An hour to live! Perhaps a little more. But not another dawn.
If the decision had been taken to occupy Mahon harbour, then the opposition of a puny and obsolete RN frigate would be brushed aside in a holocaust of missiles. The whole of Bloody Island would be blasted to hell. Evans was right. His half-brother and the crew of his ship were doomed to extinction. So was I. So was Petra.
I looked across at her, wondering if she understood. ‘Have you got any more brandy?’ I asked her. ‘Lennie finished that bottle of Soberano.’
She stared at me dully, her mouth turned slightly down at the corners, the big capable hands gripped on the edge of the table. I think she knew all right, for after a moment she nodded and got to her feet, opening the lid of a store box and rummaging around inside. She came up with a bottle, looked at the label, and said, ‘No Soberano. It’s Fundador. Will that do?’ She was suddenly smiling. She knew damn well anything would do. ‘You going to get drunk?’ She handed me the bottle.
I shrugged as I screwed the cap off. ‘Possibly.’
She sat down again, finished her wine and pushed the glass across to me. ‘How long have we got?’
‘Long enough.’ I wasn’t going to tell her how long it would be. ‘In any case, a lot can happen …’ I poured us both a good measure. ‘ Salud! ’ And I added under my breath, ‘Here’s to the dawn!’
We were on our second brandy, and I was wondering in a vague sort of way whether it would be better to die in a drunken stupor or whether the two of us should lie together and die naked with the warmth of our bodies to give us comfort at the moment of impacting oblivion, when there was the sound of footsteps outside the tent and a voice said, ‘Mr Steele?’
‘Yes?’ I went to the flap and pulled it back. Petty Officer Jarvis was standing there. ‘Captain says if you and the lady would care to go ashore, he’ll have the launch sent round to the landing point.’

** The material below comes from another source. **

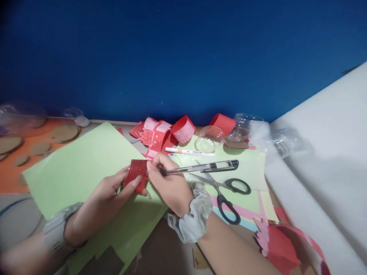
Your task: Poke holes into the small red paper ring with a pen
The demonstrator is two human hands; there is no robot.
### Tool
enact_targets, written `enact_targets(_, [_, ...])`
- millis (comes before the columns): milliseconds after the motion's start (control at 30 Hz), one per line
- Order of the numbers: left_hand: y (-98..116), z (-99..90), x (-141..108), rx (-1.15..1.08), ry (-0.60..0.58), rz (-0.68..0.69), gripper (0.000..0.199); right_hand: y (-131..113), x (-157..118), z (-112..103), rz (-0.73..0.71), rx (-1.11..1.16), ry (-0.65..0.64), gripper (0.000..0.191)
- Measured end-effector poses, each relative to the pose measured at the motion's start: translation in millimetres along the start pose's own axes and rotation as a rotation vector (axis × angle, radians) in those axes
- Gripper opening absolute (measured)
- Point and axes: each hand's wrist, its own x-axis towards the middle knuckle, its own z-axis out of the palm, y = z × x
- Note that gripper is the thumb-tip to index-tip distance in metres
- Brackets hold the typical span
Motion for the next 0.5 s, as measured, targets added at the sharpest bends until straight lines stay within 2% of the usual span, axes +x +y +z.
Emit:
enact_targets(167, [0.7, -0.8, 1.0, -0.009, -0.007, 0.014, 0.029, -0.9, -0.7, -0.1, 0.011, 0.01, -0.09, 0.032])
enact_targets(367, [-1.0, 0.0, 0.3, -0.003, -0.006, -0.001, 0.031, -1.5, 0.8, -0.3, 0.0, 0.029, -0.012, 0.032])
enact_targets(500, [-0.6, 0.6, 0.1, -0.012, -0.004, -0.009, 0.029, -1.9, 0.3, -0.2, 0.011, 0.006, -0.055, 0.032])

I looked at my watch. It was now well past midnight — 00.37. The Russian ships could already be off La Mola, approaching the entrance to Port Mahon. Any moment things would start happening and he was giving Petra and myself a way out. And yet I stood there, feeling as though I’d been struck dumb. It was a lifeline he was offering us and I hesitated. Having braced myself for what was about to happen, having come to terms, or something very near to it, with the fact that I was about to die and would not live to see the sun rise, the offered reprieve seemed an affront to my manhood. Perversely, I found myself on the point of refusing. It was as though I would be running away, revealing myself to be a coward. It was only the thought of Petra that stopped me. Or was it? Was I really a coward seeking justification, an excuse for acceptance?